Quali sono state le maggiori difficoltà incontrate in questi due anni?

«Non lo immaginavo, ma tante persone, una volta conosciuta la mia condizione, sono sparite. A cominciare dal compagno che avevo all’epoca e che non è riuscito ad accettare quanto stava accadendo. Per non dire a livello lavorativo: certe aziende ti cercano perché fai parte delle categorie protette e assumendoti hanno dei benefici economici, poi però non accettano i tuoi limiti e si lamentano se stai a casa perché stai male».

E a livello medico?

«Purtroppo non credo di dire una cosa nuova ma, per fare in fretta e avere incontri con specialisti piuttosto che certi esami, mi sono spesso rivolta ai privati sborsando un sacco di soldi. Pensa che, facendo la dichiarazione dei redditi, mi sono accorta che l’anno scorso ho speso per la mia malattia più di quanto avevo guadagnato. Per non dire della burocrazia…»

Racconta pure.

«L’iter burocratico è davvero snervante. Per entrare in certi protocolli sanitari a volte devi fare percorsi allucinanti. Solo per avere le esenzioni per i farmaci ci sono voluti sei mesi e ancora di più per vedermi riconosciuta, senza ulteriori periodici controlli, la legge 104».

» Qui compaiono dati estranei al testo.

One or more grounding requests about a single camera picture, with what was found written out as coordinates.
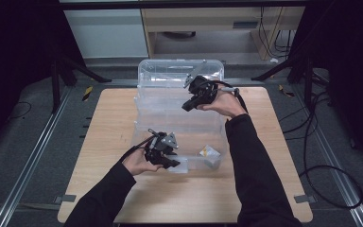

Ho letto nel libro che quest’esperienza ti ha insegnato che “non dobbiamo mai sentirci in colpa per qualcosa che non dipende da noi. La malattia può cambiare il nostro corpo, ma non può definire chi siamo”. Immagino, però, che la malattia ti abbia cambiata.

«Devo riconoscere che mi ha resa più sensibile. Da sempre sono piuttosto empatica, ma ora mi accorgo che ogni piccolo gesto può essere importante e può fare la differenza. D’altra parte, cosa ci costa un sorriso in più?».

Prendo sempre dal libro: “Oggi ciò che mi spaventa di più di questa patologia, è l’incertezza del futuro”. Per te cosa riserva il futuro?

«Mi piacerebbe sfondare nel campo dell’arte, almeno come secondo lavoro, e mi piacerebbe continuare a scrivere (sta finendo il suo primo romanzo, ndr). Ma soprattutto mi piacerebbe avere una famiglia, in particolare dopo che ho conosciuto Gabriele, una persona davvero speciale».